Could not convert from `tf.VariableAggregation` VariableAggregation.NONE to`tf.distribute.ReduceOp`
 type
Traceback (most recent call last):
  File "/usr/local/lib/python3.6/dist-packages/tensorflow_core/python/framework/op_def_library.py", l
ine 468, in _apply_op_helper
    preferred_dtype=default_dtype)
  File "/usr/local/lib/python3.6/dist-packages/tensorflow_core/python/framework/ops.py", line 1314, i
n convert_to_tensor
    ret = conversion_func(value, dtype=dtype, name=name, as_ref=as_ref)
  File "/usr/local/lib/python3.6/dist-packages/tensorflow_core/python/distribute/values.py", line 138
1, in _tensor_conversion_sync_on_read
    return var._dense_var_to_tensor(dtype=dtype, name=name, as_ref=as_ref)  # pylint: disable=protect
ed-access
  File "/usr/local/lib/python3.6/dist-packages/tensorflow_core/python/distribute/values.py", line 137
1, in _dense_var_to_tensor
    self.get(), dtype=dtype, name=name, as_ref=as_ref)
  File "/usr/local/lib/python3.6/dist-packages/tensorflow_core/python/distribute/values.py", line 322
, in get
    return self._get_cross_replica()
  File "/usr/local/lib/python3.6/dist-packages/tensorflow_core/python/distribute/values.py", line 134
6, in _get_cross_replica
    reduce_util.ReduceOp.from_variable_aggregation(self.aggregation),
  File "/usr/local/lib/python3.6/dist-packages/tensorflow_core/python/distribute/reduce_util.py", lin
e 50, in from_variable_aggregation
    "`tf.distribute.ReduceOp` type" % aggregation)
ValueError: Could not convert from `tf.VariableAggregation` VariableAggregation.NONE to`tf.distribute
.ReduceOp` type

But when I apply clip_norm to temp_grads, that error disappeared.

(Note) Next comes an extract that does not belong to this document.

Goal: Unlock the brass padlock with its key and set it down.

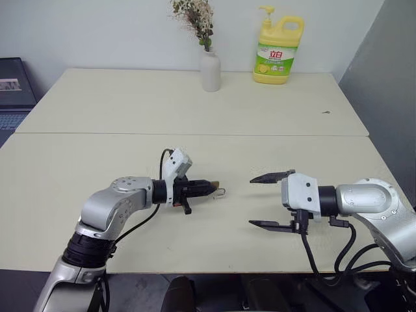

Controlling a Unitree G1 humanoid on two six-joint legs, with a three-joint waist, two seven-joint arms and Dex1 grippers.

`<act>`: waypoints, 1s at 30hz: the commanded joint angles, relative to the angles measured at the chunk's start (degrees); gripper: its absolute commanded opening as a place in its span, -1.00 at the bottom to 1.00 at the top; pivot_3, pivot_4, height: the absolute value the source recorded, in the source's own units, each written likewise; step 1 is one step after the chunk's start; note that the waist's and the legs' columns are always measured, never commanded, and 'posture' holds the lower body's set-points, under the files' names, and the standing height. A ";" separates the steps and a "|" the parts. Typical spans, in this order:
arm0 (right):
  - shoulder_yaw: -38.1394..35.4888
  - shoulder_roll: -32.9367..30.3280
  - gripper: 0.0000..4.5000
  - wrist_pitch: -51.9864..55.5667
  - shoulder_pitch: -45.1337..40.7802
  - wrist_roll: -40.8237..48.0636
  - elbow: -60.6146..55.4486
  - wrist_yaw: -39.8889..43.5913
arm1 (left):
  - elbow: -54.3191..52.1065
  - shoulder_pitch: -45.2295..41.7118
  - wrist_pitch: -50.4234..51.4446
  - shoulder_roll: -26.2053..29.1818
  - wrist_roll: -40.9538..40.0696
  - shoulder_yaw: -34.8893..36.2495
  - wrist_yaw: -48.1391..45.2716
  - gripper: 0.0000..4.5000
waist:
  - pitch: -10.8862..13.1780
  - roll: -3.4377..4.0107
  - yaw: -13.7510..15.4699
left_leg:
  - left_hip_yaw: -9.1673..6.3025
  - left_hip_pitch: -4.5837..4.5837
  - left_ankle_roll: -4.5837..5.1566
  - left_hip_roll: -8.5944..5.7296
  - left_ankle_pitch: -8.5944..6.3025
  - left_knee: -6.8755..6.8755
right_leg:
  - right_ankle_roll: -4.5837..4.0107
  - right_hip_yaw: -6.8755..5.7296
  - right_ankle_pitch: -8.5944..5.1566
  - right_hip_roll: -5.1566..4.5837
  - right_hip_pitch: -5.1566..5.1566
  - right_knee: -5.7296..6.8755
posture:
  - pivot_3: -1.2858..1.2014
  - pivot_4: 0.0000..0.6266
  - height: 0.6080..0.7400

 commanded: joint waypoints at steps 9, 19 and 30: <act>0.47 -0.60 1.00 -0.13 -1.14 -1.37 -0.47 0.47 | 1.46 0.95 2.73 -1.87 -0.21 1.06 1.36 -0.77 | 0.00 0.00 0.03 | -0.01 -0.01 0.00 0.00 0.00 0.00 | 0.00 -0.01 0.00 0.00 0.00 0.00 | 0.03 -0.52 1.00; 0.62 -0.82 1.00 -0.50 -0.19 -1.87 -0.34 0.88 | 2.24 0.59 1.14 -0.16 1.37 1.55 0.61 0.58 | 0.00 0.00 0.02 | -0.01 -0.01 0.00 0.00 0.00 -0.01 | 0.00 -0.01 0.00 0.00 0.00 0.00 | 0.03 -0.52 1.00; 2.10 -1.24 1.00 -2.35 -0.04 -3.38 2.39 2.29 | -1.89 5.18 -16.95 12.27 6.66 5.22 -10.45 0.98 | 0.00 0.00 -0.21 | 0.02 -0.01 0.00 0.02 0.00 -0.04 | -0.03 0.00 -0.02 -0.01 -0.03 -0.04 | 0.03 -0.52 1.00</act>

I‘m not sure will this change cause synchronization risk.

def apply_gradients(_):
  clip_grads, _ = tf.clip_by_global_norm(temp_grads, 40)
  optimizer.apply_gradients(zip(clip_grads, agent.trainable_variables))

Apr 17 '20 06:04 Da-Capo

One needs to do something similar to this part of the code to run with multiple GPUs. https://github.com/google-research/seed_rl/blob/eff7aaa7ab5843547fbf383fcc747b7a8ca67632/common/utils.py#L42-L52

Can you show me the exact change you did to the code?

Apr 30 '20 09:04 lespeholt

Here is my change: https://github.com/Da-Capo/seed_rl/commit/a05ca9bd2daf26bccb020d53f356833b48c78783 If I use temp_grads, it will get an valueerror, but the clip_grads works well, so I wonder is the clip_grads synchronized correctly.

def apply_gradients(_):
  optimizer.apply_gradients(zip(temp_grads, agent.trainable_variables))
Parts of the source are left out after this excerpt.